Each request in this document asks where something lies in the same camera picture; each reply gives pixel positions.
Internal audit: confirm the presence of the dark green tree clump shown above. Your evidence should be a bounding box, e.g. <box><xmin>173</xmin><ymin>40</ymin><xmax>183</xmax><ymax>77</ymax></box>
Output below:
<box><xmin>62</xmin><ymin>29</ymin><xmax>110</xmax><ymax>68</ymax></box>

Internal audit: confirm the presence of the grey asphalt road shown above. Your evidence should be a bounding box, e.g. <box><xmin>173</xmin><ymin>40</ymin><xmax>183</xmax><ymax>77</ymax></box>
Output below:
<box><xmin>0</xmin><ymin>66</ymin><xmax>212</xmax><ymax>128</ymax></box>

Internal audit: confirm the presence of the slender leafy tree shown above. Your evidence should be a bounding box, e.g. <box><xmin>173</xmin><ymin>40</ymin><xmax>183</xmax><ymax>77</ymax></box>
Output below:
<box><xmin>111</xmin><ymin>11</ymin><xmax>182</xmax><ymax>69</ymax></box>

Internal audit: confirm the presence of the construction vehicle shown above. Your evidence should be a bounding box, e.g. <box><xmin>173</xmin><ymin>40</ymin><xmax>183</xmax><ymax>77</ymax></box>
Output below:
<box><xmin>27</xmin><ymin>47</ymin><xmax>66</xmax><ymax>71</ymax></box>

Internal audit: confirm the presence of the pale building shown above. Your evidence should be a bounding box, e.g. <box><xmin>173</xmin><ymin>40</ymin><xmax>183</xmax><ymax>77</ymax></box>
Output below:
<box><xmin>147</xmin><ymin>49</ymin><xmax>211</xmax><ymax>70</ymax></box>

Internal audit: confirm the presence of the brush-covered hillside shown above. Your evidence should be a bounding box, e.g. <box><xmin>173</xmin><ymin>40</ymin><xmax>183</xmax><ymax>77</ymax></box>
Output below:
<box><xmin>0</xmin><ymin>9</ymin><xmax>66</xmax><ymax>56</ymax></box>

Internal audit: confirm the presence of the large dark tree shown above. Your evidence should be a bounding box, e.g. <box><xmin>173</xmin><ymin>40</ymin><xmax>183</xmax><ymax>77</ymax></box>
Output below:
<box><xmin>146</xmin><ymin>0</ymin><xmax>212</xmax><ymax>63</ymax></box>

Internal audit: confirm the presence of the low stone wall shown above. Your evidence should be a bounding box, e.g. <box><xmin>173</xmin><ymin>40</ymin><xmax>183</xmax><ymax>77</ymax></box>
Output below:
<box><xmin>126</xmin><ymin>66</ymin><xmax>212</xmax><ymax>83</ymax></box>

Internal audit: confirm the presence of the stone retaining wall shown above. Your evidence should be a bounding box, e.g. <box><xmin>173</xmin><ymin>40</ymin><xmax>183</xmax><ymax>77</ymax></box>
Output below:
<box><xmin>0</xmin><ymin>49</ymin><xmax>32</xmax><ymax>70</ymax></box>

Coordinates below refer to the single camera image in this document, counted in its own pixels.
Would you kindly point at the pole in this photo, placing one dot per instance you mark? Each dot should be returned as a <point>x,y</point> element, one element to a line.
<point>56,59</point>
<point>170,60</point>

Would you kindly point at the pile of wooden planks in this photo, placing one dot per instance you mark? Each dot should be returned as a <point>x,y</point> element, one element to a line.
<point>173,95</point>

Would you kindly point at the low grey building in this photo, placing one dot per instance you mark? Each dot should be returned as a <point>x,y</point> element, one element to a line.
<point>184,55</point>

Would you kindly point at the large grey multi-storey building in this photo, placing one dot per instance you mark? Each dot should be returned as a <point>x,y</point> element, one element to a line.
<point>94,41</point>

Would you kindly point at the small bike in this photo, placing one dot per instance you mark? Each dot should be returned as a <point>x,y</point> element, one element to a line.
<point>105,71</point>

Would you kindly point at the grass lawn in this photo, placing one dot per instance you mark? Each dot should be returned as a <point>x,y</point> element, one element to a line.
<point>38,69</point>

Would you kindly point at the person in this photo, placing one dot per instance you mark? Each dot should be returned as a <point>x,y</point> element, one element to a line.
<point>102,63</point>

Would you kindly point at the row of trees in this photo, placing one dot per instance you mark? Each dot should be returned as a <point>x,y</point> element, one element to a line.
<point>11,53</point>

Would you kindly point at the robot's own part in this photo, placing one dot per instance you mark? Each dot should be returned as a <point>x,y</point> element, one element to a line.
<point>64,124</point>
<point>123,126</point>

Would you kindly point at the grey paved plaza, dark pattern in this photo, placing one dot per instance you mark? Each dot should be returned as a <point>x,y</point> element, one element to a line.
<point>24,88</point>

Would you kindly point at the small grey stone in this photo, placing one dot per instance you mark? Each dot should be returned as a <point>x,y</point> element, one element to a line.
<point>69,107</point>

━━━━━━

** WHAT THE TASK REQUIRES **
Gather all lines from the listing above in which "grey" occurs.

** YOUR SOLUTION **
Internal audit: confirm the presence of the grey asphalt road shown above. Your evidence should be a bounding box, e.g. <box><xmin>173</xmin><ymin>40</ymin><xmax>183</xmax><ymax>77</ymax></box>
Would you kindly point at the low grey building in this photo, placing one dot per instance you mark? Each dot should be returned as a <point>x,y</point> element, one element to a line.
Would you kindly point at the large grey multi-storey building in this photo, placing one dot per instance you mark? Each dot should be returned as a <point>x,y</point> element, one element to a line.
Would you kindly point at the grey paved plaza, dark pattern in this photo, placing one dot per instance you mark? Each dot should be returned as a <point>x,y</point> element, one element to a line.
Would you kindly point at the small grey stone in this photo, placing one dot per instance you mark? Each dot should be returned as a <point>x,y</point> element, one element to a line.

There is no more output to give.